Writing an Apex Controller for a Lightning component means creating a server-side class with @AuraEnabled methods that the client calls through @wire or imperative invocations. The class lives in the same DX project as the component bundle and deploys alongside it.
- Create the Apex class
From the Developer Console: File, New, Apex Class. From the CLI: sf apex generate class --name MyController. Place it in force-app/main/default/classes alongside the LWC bundle that calls it.
- Declare the sharing context
Open the class and add public with sharing class MyController. with sharing should be the default. Only switch to without sharing for cases where you intentionally need elevated access, and document the reason in a class header comment.
- Write the AuraEnabled method
Add a method with the @AuraEnabled annotation. For read-only methods, add (cacheable=true). For methods that mutate data, leave it as plain @AuraEnabled. The method signature is what the client imports by name from the @salesforce/apex/ClassName.method module path.
- Enforce object and field permissions
Inside the method, check sObject access with Schema.sObjectType.MyObject.isAccessible() and field access with Schema.sObjectType.MyObject.fields.MyField.isAccessible(). The platform does not enforce field-level security automatically unless you use WITH SECURITY_ENFORCED in SOQL or Stripe.stripInaccessible.

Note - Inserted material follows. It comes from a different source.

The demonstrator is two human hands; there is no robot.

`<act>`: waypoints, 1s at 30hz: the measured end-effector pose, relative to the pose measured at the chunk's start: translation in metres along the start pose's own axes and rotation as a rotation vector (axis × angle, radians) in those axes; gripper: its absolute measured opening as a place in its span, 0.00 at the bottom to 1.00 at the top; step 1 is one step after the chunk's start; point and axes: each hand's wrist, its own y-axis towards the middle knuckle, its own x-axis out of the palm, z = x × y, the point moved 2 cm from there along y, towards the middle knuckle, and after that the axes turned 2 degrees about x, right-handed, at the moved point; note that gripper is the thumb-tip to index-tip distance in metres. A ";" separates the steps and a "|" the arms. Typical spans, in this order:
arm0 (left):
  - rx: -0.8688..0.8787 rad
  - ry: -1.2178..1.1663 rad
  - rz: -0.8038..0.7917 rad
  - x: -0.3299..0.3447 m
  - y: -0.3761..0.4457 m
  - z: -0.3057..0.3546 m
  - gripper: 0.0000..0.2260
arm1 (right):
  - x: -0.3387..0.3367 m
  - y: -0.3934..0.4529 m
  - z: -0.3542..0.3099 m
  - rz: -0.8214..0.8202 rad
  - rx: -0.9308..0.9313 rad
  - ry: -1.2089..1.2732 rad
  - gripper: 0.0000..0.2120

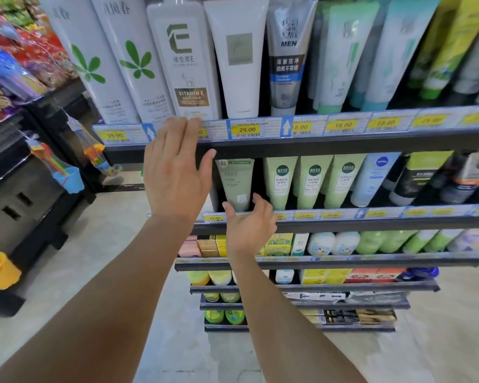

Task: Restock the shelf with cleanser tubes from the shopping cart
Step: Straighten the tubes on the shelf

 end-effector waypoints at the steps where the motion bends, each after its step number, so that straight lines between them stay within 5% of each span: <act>1: 0.002 -0.003 0.002 0.000 0.000 0.000 0.18 | -0.004 0.000 0.001 0.015 -0.002 0.015 0.33; 9: -0.007 0.003 0.001 0.002 0.000 0.001 0.19 | -0.045 0.028 0.012 0.299 0.155 0.211 0.24; 30: -0.016 0.054 -0.038 0.000 0.001 0.003 0.20 | -0.044 0.050 0.026 0.114 0.216 0.026 0.22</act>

- Wrap errors in AuraHandledException
Wrap the method body in try/catch. On exception, log the original message and throw a new AuraHandledException with a user-facing message. The client will receive only the friendly message, not the stack trace.
- Write the unit test
Create a test class with @IsTest, instantiate sample data with TestSetup, call the controller method, and assert the return value and any DML side effects. Aim for both happy-path and exception-path coverage.
Annotation that marks an Apex method as callable from Lightning components. Without it, the method is invisible to the client.
Annotation modifier that flags a method as a pure read. The Lightning Data Service caches the response and reuses it across components.
Class-level modifier that enforces the running user's sharing rules. The recommended default for any controller that handles user-scoped data.
Class-level modifier that runs the class in full system access, ignoring sharing. Use intentionally and document the reason.
Class-level modifier that takes the sharing context from the calling class. Useful for helper classes invoked from controllers in both modes.
Exception type that returns a clean, user-facing message to the Lightning client without exposing the stack trace.
- Without with sharing, a controller runs in system mode and can return records the user should not see. Default to with sharing and opt out only when needed.
- cacheable=true methods cannot perform DML or invoke any operation with side effects. The Lightning Data Service will reject the call at runtime.
- Returning sObjects directly serializes every accessible field, including sensitive ones. Use SELECT field-list SOQL and wrapper classes to control the response shape.
- Throwing System.NullPointerException or other runtime exceptions exposes the stack trace to the client. Always wrap and rethrow as AuraHandledException.
- Aura @AuraEnabled and LWC @AuraEnabled use the same annotation but different invocation paths. The class itself does not need to know which framework calls it, but the cache behavior differs.